Share

Bab 7

"Ke mana para pembantu? Masa nggak ada yang keliatan satu pun? Niat kerja nggak sih mereka?" gerutu Gea.

"Tadi mereka disuruh papah ke pasar, buat beli bahan makanan untuk acara walimahan nanti," sahut Renata.

"Cih, pernikahan dadakan aja pake walimahan segala. Mana pengantin laki-lakinya orang nggak jelas dari kota antah berantah, lagi!" cibir Gea.

"Yaa, bagaimana pun juga, Zia kan anak kesayangan papah kamu, Sayang, meskipun kita udah coba jebak dia. Anggap saja acara yang dibuat papah kamu hari ini, adalah acara yang terakhir kali sebagai bentuk perpisahan karena Zia akan ikut suaminya. Setelah itu, perhatian papah cuma buat kamu doang." Ibu, dan anak itu pun lantas tertawa, yang terdengar begitu menyakitkan di telinga Zia.

Sadar dengan Zia yang tersakiti dengan ucapan dua wanita yang tak mempunyai hati itu, Azka pun lantas menggenggam tangan Zia, dan mengelusnya. Mencoba memberikan kekuatan, dan kesabaran.

Dugaan Azka benar, bahwa ibu Zia itu memang tidak menyukai Zia, dan justru ingin menyingkirkannya. Sungguh, saat ini Azka jadi semakin yakin untuk kabur bersama Zia dari rumah ini.

"Duh haus," rengek Gea, lantas melangkah menuju ke arah lemari pendingin.

Zia yang sangat paham bahwa adiknya itu akan mengambil minuman di lemari pendingin pun semakin merasa ketar-ketir. Bukan tidak mungkin jika pada akhirnya nanti akan ketahuan.
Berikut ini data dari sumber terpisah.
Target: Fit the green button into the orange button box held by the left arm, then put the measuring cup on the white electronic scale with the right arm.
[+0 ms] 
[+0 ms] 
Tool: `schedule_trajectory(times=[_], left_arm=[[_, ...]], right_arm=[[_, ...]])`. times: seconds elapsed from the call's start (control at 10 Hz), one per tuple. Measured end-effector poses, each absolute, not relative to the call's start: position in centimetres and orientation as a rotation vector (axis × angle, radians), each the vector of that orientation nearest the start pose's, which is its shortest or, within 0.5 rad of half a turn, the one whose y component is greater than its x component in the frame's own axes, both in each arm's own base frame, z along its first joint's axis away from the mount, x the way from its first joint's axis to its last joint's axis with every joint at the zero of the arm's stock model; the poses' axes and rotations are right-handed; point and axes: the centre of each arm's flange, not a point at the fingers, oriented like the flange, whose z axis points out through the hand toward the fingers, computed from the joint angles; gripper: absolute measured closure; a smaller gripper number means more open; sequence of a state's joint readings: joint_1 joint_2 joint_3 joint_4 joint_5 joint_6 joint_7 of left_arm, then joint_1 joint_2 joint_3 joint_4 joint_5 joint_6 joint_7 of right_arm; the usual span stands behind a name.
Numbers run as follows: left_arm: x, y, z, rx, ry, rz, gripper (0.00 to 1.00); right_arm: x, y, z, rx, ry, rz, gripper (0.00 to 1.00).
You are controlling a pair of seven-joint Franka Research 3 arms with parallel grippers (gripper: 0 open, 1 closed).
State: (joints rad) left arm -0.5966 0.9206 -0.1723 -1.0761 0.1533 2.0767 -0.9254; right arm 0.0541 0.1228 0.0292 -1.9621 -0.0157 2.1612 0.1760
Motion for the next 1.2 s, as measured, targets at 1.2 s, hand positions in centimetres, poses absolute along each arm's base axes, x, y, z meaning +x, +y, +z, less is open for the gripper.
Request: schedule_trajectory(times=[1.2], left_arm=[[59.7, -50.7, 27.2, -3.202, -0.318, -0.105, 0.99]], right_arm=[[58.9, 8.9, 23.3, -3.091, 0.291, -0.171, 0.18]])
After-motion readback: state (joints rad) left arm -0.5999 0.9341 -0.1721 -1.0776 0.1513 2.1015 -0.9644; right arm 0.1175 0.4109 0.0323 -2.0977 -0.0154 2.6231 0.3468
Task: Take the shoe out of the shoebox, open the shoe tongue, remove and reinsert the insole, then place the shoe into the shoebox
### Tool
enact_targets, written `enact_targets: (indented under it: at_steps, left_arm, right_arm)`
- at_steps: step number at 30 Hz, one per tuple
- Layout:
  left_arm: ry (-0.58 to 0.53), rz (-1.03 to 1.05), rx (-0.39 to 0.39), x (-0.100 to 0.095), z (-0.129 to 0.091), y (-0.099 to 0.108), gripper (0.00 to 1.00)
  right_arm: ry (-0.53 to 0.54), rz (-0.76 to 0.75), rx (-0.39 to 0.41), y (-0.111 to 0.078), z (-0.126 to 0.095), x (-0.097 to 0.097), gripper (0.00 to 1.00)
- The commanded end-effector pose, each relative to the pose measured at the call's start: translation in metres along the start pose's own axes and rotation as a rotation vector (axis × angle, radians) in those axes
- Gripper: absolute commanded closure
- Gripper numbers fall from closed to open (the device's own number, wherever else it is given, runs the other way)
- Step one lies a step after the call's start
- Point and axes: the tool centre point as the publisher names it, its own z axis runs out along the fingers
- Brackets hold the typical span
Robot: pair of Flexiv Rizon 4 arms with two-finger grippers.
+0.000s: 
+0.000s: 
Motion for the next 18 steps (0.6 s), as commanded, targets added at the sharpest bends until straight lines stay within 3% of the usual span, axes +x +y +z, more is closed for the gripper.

Menahan napas, Zia memejamkan mata sembari meremas tangan Azka yang menggenggamnya. Jika memang dirinya, dan Azka ketahuan, maka Gea, dan Renata pasti akan membuat fitnah lain.
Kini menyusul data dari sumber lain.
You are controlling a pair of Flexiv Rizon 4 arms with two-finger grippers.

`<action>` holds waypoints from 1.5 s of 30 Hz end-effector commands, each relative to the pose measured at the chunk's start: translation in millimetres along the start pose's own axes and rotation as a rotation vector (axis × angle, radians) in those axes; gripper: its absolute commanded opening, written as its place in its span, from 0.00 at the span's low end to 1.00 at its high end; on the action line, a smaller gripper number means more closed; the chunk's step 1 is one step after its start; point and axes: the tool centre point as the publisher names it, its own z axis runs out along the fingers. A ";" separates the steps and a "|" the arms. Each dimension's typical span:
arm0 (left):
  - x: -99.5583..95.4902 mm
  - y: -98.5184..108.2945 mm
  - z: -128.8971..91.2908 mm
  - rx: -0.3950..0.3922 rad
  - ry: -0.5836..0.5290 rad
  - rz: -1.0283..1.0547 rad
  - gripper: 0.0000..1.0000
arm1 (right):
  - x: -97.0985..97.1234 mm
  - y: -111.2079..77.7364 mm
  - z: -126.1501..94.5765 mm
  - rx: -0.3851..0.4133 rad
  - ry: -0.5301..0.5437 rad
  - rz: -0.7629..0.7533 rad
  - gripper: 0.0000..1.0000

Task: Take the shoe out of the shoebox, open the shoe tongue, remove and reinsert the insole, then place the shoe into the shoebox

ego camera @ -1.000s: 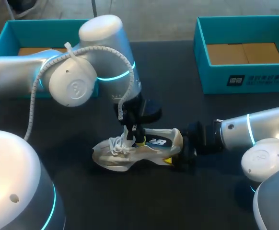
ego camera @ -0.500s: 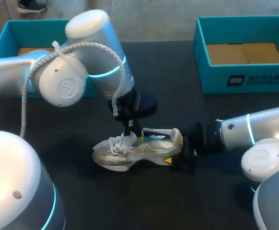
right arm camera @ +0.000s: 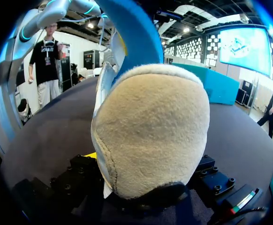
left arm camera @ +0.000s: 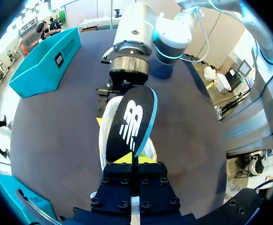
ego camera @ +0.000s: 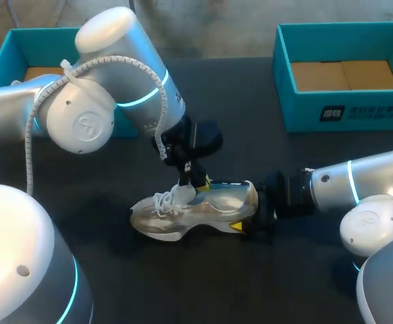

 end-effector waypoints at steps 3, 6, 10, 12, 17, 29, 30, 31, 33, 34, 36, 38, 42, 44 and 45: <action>4.3 -7.5 2.5 0.040 -0.020 -0.002 0.00 | 1.2 -2.8 7.4 0.007 -0.001 0.000 0.00; 6.0 -13.4 3.7 0.054 -0.024 0.001 0.00 | 1.2 -2.8 7.4 0.007 -0.001 0.000 0.00; 6.4 -21.3 5.1 0.078 -0.026 0.008 0.00 | 1.2 -2.8 7.4 0.007 -0.001 0.000 0.00; 5.1 -24.3 5.9 0.086 -0.025 0.008 0.00 | 1.2 -2.8 7.4 0.007 -0.001 0.000 0.00; 3.2 -31.5 9.1 0.109 -0.031 0.008 0.00 | 1.2 -2.8 7.4 0.007 -0.001 0.000 0.00; 5.5 -42.1 23.4 0.104 -0.120 0.023 0.28 | 1.2 -2.8 7.4 0.007 -0.001 0.000 0.00; 6.2 -42.0 23.6 0.101 -0.131 0.026 0.30 | 1.2 -2.8 7.4 0.007 -0.001 0.000 0.00; 6.6 -41.6 24.0 0.094 -0.148 0.025 0.32 | 1.2 -2.8 7.4 0.007 -0.001 0.000 0.00; 7.1 -40.9 25.1 0.088 -0.171 0.033 0.36 | 1.2 -2.8 7.4 0.007 -0.001 0.000 0.00; 7.2 -40.4 25.7 0.081 -0.186 0.033 0.38 | 1.2 -2.8 7.4 0.007 -0.001 0.000 0.00; 6.8 -40.0 28.4 0.059 -0.213 0.041 0.42 | 1.2 -2.8 7.4 0.007 -0.001 0.000 0.00; 6.9 -39.7 30.5 0.045 -0.240 0.044 0.43 | 1.2 -2.8 7.4 0.007 -0.001 0.000 0.00; 8.0 -40.4 32.2 0.030 -0.275 0.060 0.45 | 1.2 -2.8 7.4 0.007 -0.001 0.000 0.00; 7.9 -40.8 32.3 0.027 -0.295 0.062 0.45 | 1.2 -2.8 7.4 0.007 -0.001 0.000 0.00; 7.9 -41.0 32.3 0.022 -0.305 0.065 0.45 | 1.2 -2.8 7.4 0.007 -0.001 0.000 0.00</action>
"Non Gea mau saya buatkan jus?" tanya Sri, membuat Gea lantas menghentikan langkah, dan berbalik badan.

Melipat tangannya ke dada, Gea memasang wajah garang pada Sri. "Ke mana aja sih, Bi? Aku haus tau! Bikinin jus jeruk sekarang juga!"

"Baik, Non."

"Buatkan untuk saya juga, Bi!" timpal Renata.
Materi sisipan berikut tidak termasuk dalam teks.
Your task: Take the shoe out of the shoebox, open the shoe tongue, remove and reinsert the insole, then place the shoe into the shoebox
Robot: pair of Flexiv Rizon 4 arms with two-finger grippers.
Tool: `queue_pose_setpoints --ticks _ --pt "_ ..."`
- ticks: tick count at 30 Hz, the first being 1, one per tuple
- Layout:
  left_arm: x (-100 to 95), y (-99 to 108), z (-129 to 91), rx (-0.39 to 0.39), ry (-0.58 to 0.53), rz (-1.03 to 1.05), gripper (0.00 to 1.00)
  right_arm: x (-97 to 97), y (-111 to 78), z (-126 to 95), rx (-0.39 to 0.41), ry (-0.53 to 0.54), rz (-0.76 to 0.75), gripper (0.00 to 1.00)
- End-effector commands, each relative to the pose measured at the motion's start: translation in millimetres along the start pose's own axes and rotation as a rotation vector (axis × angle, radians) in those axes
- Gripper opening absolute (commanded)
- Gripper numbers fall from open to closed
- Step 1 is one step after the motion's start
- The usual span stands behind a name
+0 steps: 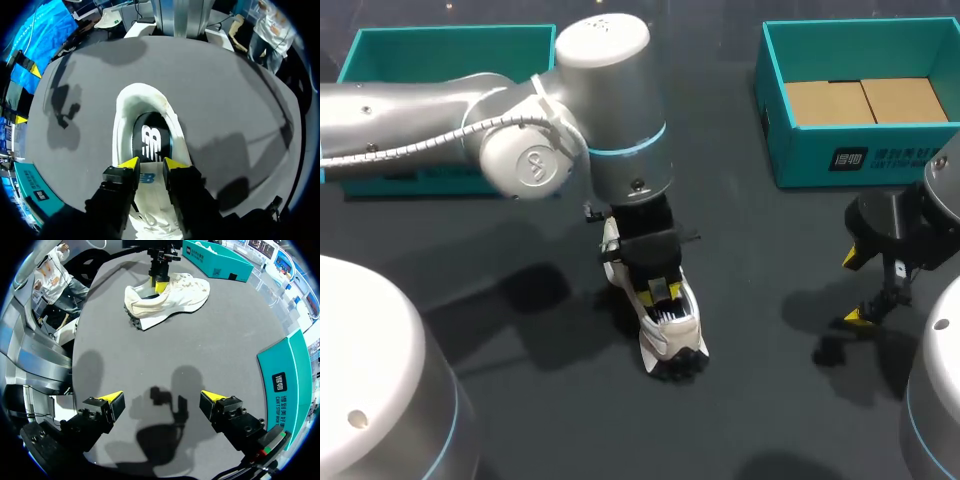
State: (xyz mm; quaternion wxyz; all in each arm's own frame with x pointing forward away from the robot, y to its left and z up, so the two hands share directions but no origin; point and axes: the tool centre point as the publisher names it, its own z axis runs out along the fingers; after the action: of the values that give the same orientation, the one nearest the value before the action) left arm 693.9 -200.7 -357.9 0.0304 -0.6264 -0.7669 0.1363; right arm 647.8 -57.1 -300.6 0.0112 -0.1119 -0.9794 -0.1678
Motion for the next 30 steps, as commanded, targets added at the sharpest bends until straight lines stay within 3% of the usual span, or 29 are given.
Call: queue_pose_setpoints --ticks 1,10,14,15,16,30 --pt "-3.2 -5.2 -0.9 -0.010 -0.004 0.018 0.31 1.7 -0.3 0.2 0.001 -0.003 0.000 1.00" --pt "-1.2 -36.5 -54.2 -0.081 -0.058 0.055 0.35 1.7 -0.3 0.2 0.001 -0.003 0.000 1.00" --pt "-0.6 -43.2 -66.5 -0.044 -0.041 -0.049 0.47 1.7 -0.3 0.2 0.001 -0.003 0.000 1.00" --pt "-0.1 -45.4 -68.4 -0.016 -0.023 -0.087 0.94 1.7 -0.3 0.2 0.001 -0.003 0.000 1.00" --pt "0.0 -46.9 -71.2 0.004 -0.003 -0.112 1.00 1.7 -0.3 0.2 0.001 -0.003 0.000 1.00" --pt "0.8 -52.3 -72.1 -0.003 -0.001 -0.161 1.00 1.7 -0.3 0.2 0.001 -0.003 0.000 1.00"
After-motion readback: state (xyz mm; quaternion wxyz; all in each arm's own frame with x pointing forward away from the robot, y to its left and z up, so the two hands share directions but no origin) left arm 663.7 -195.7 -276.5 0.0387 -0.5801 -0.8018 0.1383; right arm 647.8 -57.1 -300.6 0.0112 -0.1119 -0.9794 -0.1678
"Baik, Bu. Akan saya buatkan secepatnya untuk Ibu sama non Gea," kata Sri. "Lebih baik Ibu sama Non Gea tunggu di ruang tengah saja, nanti akan saya antarkan ke sana."

"Yuk, Mah, kita pergi aja. Di sini bau bawang." Gea mengajak ibunya meninggalkan dapur.

Baik Azka, maupun Zia, kini keduanya bisa bernapas lega. Sri pun ikut lega, karena usahanya membuat Gea, dan Renata pergi dari dapur akhirnya berhasil. Tadi Sri memang sempat melihat Zia, dan Azka di dapur sebelum kemunculan Gea, dan Renata.

Dengan cepat Sri menghampiri Zia, dan Azka, lalu berbisik, "Ayo cepet, Non, pergi sekarang."

"Iya, Bi, makasih ya," ucap Zia, sebelum akhirnya membawa Azka untuk mengikutinya keluar melalui pintu dapur yang menembus ke halaman belakang rumah.

Sampai di halaman belakang, Zia menengok ke kanan kiri, memastikan tidak ada orang-orang ayahnya yang sedang berjaga. Azka pun mengikuti apa yang dilakukan oleh Zia.

Ini pertama kali bagi Azka melakukan hal seperti ini. Kabur dari rumah, ternyata sensasinya lebih menegangkan daripada main petak umpet.

"Tuan Azka, tolong Tuan lihat ke arah sana ya, kira-kira ada orang pake baju hitam nggak di sana." Zia memerintah sembari menunjuk ke arah kiri. "Aku mau memeriksa ke arah sini."

Azka mengangguk tanpa menjawab, lalu melakukan arahan Zia tadi. 'Aman,' batinnya setelah memeriksa keadaan.

"Di sana aman, Zia," kata Azka seraya mendekati Zia yang kini tampak cemas.

"Benarkah? Kalau gitu, kita lewat sana saja, Tuan." Tanpa menunggu persetujuan Azka, Zia menarik tangan Azka, untuk mengikuti langkahnya. Hal itu sontak membuat Azka lagi-lagi harus menetralkan detak jantungnya.

Sambil berlari mengikuti Zia, Azka melihat tangannya yang ditarik oleh Zia. Rasanya baru kali ini ada perempuan yang berani bersentuhan dengannya selain mantan istrinya dulu.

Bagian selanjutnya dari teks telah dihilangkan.